己の身体を無防備に晒しつつ、肉眼でフリーダムの姿を捉える。

視界の隅に、ビームトマホークが2本刺さったユークリッドが、滑るように海面に暴走していくのが見える。
レイがまた1機倒したのだ。暴走したソレは、海の上で大爆発を起こす。
激しい波飛沫が、爆風が、インパルスとフリーダムの真横から襲い掛かってくる中――

「今日こそ、お前をォォォォォッ!」
「今日こそ、あなたをォォォォォッ!」

インパルスが、巨大な剣を構えて突進する。
フリーダムが、ビームサーベルを構えて迎え撃つ。
インパルスの手にしたエクスカリバー、そのリミッターが外され、先端の実剣部までもがビームに包まれる。
対艦刀自身を痛めるため多用はできない、最強形態。これもまた、インパルスの隠し札の1つ。

「お前を……」
「あなたを……」
「「倒す!!」」

波飛沫の中、2機の影は交差して――


103 :隻腕二十壱話(17/18):2006/01/08(日) 12:02:15 ID:???

「――――え?」

長い闘いに決着をつけんとした、その瞬間。
世界が急に色を失い、スローモーションのようにゆっくりと動き出す。
インパルスの腹にカウンターで突きを叩き込もうとしていたマユは、目の前の敵の姿に、凍りつく。

剥ぎ取られたハッチの下、コクピットの中。操縦桿を握るインパルスのパイロット。
その顔は、ユニウスセブンの時と違い、ミラーバイザーで隠されてはおらず。
そういえば、あのヘルメットにも見覚えがある。ユニウスセブンで助けてくれた、紅いザクの女性パイロット。
しかし、そんなことよりも何よりも、それを被っている青年の顔は――

有り得ない。
それは、もう居ないはずの顔。永遠に失われたはずの笑顔。

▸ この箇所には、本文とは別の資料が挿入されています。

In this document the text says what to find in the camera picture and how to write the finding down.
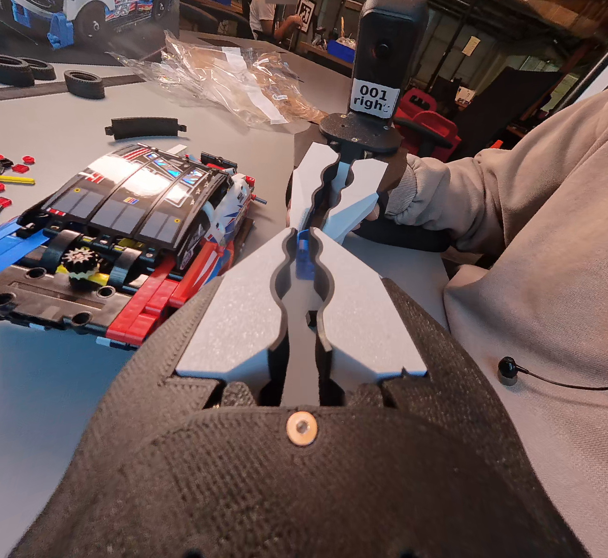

けれど、見間違えるはずなどない、あの人の顔。

「うそ――だって、お兄ちゃん、は……!」

――衝撃。
この状況でこの一瞬の動揺は、文字通りの命取りとなった。
マユの呟きは、構えた盾に真っ向から突き刺さったエクスカリバーの衝撃に遮られる。
ちょうど、その位置は――盾のその位置は、つい先ほど、ビームブーメランで深々と抉られた場所。
マユは、悪夢を見るような気分で、スローモーションのまま、盾を貫いて顔を出す切っ先を見つめる。
その刃は盾を貫いてなお勢いは止まらず、そのままマユの方へと――!



「――シン、ダメだ! そのフリーダムには……!!」

ミネルバの格納庫。
這うようにして、ようやく辿り着いたアスランは……
整備兵たちが見上げるモニターの中に、最悪の結末を見た。

フリーダムとインパルス。その双方の剣は、互いの身体を捕らえていた。
フリーダムの突き出したビームサーベルは、インパルスの首の付け根から突き刺さり、背中へと抜け――
インパルスのエクスカリバーは、傷ついた盾を貫通し、フリーダムの腹部をも貫通して――

「あ…… あ……! あああッ……!!」

アスランが唇を震わせ、わななく中――2機は激しい爆発の中に消える。
やがて視界が晴れたその中に、ただ1機立っていたのは――


104 :隻腕二十壱話(18/18):2006/01/08(日) 12:03:22 ID:???

――1機生き残ったユークリッド、あのMA隊隊長の機体が、諦めて引き返していく。
ミネルバを単機で落とすことは無理だと判断したのだろう。
それを視界の隅で認識しながら……

「フ……フハハ……」

シンは――笑っていた。
激闘を終え、メインバッテリーがついに尽きる。PSダウンの音が、ボロボロになったコクピットに響く。
コアスプレンダーのキャノピーは砕け、その破片がいくつか身体に刺さっていたが、シンは気にも留めない。
己の傷すら意に介さず、彼は壊れたように笑い続ける。

「ハハハッ…… フハハッ……!!」

インパルスもまた――酷い有様だった。
自ら引き剥がしたコクピットハッチや、フリーダムにまた壊された頭は言うまでもなく。
エクスカリバーを握っていた右腕は、負荷に耐え切れずにもぎ取られ。
咄嗟にコクピットを庇った左腕は、これもまた途中から失われている。
原型を留めていること自体、不思議なくらいの損傷。シンが生きているのが奇跡のような状況。

しかし――倒されたフリーダムは、それどころの話ではなく。
その姿は、既に海上にない。爆発し、四散して――海の中に、沈んでいった。
いくつかの破片は海面に浮かんで、ゆらゆらと虚しく揺れている。

『シン! インパルス、帰投願います!
 これ以上の追っ手が来る前に、早くこの場を離れないと……!』
「ハハハ……ハハハハハハハハッ! やった、やったぞルナ……! やっとこれで…… アハハハハハッ!」

メイリンの必死の叫びにも、シン・アスカは応えることなく。
その両目から涙を流しながら、誰もいなくなった海面で、虚ろに笑い続ける――!


――かくしてミネルバは、敵地からの脱出に成功し。
オーブ軍派遣艦隊は、その残党の最後の1人に至るまで、完膚なきまでに、使い潰された。
マユ・アスカ・セイラン三尉は――ミッシング・イン・アクション、戦闘中行方不明として、本国に報告された。

フリーダムは、オーブの守護神は――死んだのだ。